* **Description of the task**: The answer must consist only of the lines from the line with "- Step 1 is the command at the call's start" to the line with "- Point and", both included, exactly as they stand below.

==========

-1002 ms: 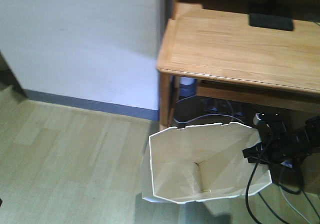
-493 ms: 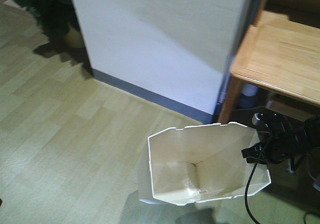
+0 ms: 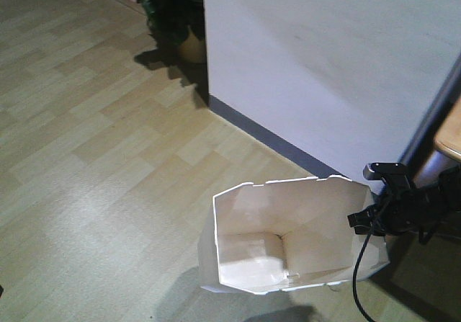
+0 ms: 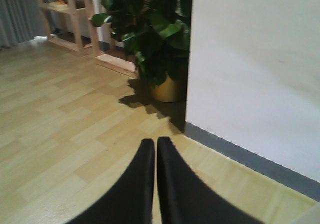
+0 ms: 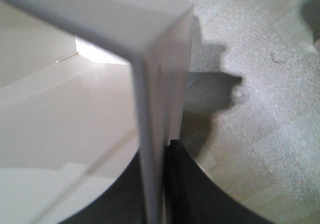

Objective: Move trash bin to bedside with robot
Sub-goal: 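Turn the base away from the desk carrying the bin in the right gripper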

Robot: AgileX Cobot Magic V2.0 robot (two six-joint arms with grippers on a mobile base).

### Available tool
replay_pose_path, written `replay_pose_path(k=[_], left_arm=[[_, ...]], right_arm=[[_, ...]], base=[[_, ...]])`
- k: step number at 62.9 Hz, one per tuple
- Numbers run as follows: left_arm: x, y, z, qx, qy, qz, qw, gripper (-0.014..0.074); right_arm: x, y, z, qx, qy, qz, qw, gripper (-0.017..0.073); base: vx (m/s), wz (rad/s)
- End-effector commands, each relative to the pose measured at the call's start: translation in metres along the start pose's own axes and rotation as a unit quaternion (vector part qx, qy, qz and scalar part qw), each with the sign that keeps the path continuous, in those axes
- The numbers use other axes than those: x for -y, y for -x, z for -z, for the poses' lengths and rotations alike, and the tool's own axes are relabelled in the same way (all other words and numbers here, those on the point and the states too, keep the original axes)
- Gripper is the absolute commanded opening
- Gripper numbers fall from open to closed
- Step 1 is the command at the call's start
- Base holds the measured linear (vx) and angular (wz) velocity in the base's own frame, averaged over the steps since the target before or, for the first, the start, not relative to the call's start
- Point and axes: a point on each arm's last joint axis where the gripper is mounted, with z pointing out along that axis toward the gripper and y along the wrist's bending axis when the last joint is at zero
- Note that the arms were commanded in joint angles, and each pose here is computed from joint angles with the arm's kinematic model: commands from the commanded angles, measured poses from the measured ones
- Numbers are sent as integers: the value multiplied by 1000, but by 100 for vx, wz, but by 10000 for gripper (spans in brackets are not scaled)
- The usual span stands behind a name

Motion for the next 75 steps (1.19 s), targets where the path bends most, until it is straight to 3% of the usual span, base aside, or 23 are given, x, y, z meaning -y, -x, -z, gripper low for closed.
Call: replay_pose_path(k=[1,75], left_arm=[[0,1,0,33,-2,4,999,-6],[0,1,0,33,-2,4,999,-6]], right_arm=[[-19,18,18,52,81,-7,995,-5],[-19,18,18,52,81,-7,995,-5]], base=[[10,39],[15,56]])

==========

* **Exercise answer**:
- Step 1 is the command at the call's start
- Base holds the measured linear (vx) and angular (wz) velocity in the base's own frame, averaged over the steps since the target before or, for the first, the start, not relative to the call's start
- Point and axes: a point on each arm's last joint axis where the gripper is mounted, with z pointing out along that axis toward the gripper and y along the wrist's bending axis when the last joint is at zero

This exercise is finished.